# GE Artic fridge too cold



## beachbone (Feb 5, 2009)

2007 GE Artic Profile Refrigerator, side-by-side, freezer has formed icicles and freezer side walls with ice as if a waterfall was frozen. The fridge side, vegetables are getting iced especially tomatoes are becoming solid. 

Tried all the freezer temparatur adjustments to the highest but still no use. Should we try unpluging the fridge?

Appreciate any help


----------



## Aggie67 (Dec 20, 2008)

I've got one of those damn units. Every now and then something goes nutty. 

Those units have two features that might be causing your problem. The first is the heat coil in the partition between the freezer side and fridge side. They put that in there to keep ice from building up, like a defrost option. If that kicked out for some reason, you'll get ice forming inside.

The other feature is this little air damper door between the two sides. If the door is broken off, every time the freezer calls for cold, you're fridge side will get blasted with the same air. Sometimes that door gets stuck in one position, so your freezer will be fine, but the fridge is warm, or vice versa. 

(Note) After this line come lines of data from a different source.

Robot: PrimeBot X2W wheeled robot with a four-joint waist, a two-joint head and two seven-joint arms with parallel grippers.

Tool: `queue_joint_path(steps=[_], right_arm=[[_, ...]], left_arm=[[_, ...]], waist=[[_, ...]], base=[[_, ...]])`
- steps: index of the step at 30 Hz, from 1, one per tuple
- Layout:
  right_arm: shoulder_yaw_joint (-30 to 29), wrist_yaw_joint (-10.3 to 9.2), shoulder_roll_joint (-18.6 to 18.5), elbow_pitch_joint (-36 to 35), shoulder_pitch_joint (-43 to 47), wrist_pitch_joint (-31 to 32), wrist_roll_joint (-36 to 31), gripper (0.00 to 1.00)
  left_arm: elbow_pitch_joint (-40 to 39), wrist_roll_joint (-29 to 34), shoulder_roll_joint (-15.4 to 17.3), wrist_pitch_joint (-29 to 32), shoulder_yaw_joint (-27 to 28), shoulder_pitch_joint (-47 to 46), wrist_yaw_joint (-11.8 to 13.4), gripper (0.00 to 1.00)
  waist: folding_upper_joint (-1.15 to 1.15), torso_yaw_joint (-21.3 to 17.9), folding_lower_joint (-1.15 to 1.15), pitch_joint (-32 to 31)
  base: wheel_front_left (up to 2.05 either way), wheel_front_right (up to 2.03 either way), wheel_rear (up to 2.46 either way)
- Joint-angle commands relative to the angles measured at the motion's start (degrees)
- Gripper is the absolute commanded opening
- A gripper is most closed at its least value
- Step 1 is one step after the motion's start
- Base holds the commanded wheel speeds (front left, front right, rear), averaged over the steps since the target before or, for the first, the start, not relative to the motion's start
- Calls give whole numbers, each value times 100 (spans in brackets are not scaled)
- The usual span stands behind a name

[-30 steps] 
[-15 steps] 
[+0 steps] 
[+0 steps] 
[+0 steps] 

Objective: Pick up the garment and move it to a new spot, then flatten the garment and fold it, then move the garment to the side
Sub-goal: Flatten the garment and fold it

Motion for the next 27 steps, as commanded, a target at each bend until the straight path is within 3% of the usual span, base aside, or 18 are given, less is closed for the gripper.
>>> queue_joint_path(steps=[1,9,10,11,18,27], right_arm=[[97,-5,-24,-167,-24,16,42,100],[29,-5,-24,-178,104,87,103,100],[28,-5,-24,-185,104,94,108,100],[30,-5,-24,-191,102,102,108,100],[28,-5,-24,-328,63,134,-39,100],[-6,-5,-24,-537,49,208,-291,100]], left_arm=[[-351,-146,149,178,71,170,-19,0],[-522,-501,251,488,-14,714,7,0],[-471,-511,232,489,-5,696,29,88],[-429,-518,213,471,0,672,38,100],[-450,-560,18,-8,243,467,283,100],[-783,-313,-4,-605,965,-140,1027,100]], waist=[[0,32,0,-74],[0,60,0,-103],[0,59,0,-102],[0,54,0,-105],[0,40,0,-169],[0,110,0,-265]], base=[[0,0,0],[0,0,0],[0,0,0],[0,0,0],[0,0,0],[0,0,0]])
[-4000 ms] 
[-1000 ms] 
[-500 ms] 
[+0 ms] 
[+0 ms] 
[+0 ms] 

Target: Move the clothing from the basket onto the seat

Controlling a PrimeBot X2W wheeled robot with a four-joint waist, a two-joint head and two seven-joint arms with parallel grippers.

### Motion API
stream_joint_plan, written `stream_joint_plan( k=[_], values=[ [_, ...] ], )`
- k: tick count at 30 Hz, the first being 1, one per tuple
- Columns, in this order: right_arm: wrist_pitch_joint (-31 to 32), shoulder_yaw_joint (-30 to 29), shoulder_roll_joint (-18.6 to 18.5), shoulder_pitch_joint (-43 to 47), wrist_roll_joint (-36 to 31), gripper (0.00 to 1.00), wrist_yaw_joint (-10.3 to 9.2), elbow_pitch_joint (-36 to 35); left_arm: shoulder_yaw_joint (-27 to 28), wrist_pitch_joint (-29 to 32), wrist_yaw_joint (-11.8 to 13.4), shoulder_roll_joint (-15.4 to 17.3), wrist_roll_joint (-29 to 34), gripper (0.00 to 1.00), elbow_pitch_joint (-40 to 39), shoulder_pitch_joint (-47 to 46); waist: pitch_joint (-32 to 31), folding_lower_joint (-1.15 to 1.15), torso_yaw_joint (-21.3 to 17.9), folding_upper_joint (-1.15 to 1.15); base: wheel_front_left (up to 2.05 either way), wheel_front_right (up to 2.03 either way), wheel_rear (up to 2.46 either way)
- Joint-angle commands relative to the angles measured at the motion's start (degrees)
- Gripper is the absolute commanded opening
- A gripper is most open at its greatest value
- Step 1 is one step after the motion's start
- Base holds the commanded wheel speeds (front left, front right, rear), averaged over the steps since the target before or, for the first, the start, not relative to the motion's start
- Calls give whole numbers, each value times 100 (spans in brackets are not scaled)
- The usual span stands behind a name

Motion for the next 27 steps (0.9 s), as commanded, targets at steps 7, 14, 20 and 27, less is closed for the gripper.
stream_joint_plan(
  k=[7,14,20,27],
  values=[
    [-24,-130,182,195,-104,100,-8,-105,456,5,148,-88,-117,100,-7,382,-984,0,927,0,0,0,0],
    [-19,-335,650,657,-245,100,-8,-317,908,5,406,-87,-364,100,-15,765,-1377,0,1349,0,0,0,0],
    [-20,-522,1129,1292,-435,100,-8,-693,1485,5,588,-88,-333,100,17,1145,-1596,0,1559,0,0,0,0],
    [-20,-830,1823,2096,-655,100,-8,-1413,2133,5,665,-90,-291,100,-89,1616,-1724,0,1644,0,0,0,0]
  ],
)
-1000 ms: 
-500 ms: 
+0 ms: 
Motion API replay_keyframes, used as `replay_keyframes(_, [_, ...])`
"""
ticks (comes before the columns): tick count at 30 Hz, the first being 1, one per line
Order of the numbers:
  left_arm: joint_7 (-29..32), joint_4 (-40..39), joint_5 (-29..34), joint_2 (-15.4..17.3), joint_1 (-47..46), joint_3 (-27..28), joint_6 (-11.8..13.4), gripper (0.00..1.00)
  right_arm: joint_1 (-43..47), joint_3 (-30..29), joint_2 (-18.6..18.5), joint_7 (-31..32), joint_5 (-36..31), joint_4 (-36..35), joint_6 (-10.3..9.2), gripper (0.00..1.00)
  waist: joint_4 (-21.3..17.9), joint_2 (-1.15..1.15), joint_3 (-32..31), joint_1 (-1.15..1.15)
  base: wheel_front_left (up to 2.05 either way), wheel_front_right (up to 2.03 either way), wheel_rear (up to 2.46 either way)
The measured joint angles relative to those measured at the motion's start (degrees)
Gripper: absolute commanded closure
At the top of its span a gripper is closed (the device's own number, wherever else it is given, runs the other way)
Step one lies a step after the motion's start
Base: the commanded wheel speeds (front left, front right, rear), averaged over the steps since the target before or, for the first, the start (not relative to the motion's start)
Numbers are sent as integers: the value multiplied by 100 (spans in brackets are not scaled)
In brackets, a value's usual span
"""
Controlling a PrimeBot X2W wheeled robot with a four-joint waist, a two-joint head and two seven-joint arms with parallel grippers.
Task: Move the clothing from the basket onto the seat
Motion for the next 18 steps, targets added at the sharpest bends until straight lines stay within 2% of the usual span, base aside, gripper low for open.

If you asked me to take a guess on what's wrong, I'd say the frost problem came first, maybe with an issue with the water supply to the ice maker, and then the damper froze and snapped off. But that's a guess. I've called GE service on mine a few times ($99 for a trouble call visit if you don't have a service agreement), but I was always able to figure it out and get it working before they showed up. It won't hurt emptying it, shutting it off, defrosting it, and restarting it. Maybe it will fix itself, like mine does. Whacky beasts, those GE Arctics. But they're not too crazy to take apart the panels and inspect. Try shutting it down and defrosting, and report back. I can probably walk you through taking the panels off to check the damper (it's on the fridge side, top left-ish, behind the wall panels).


----------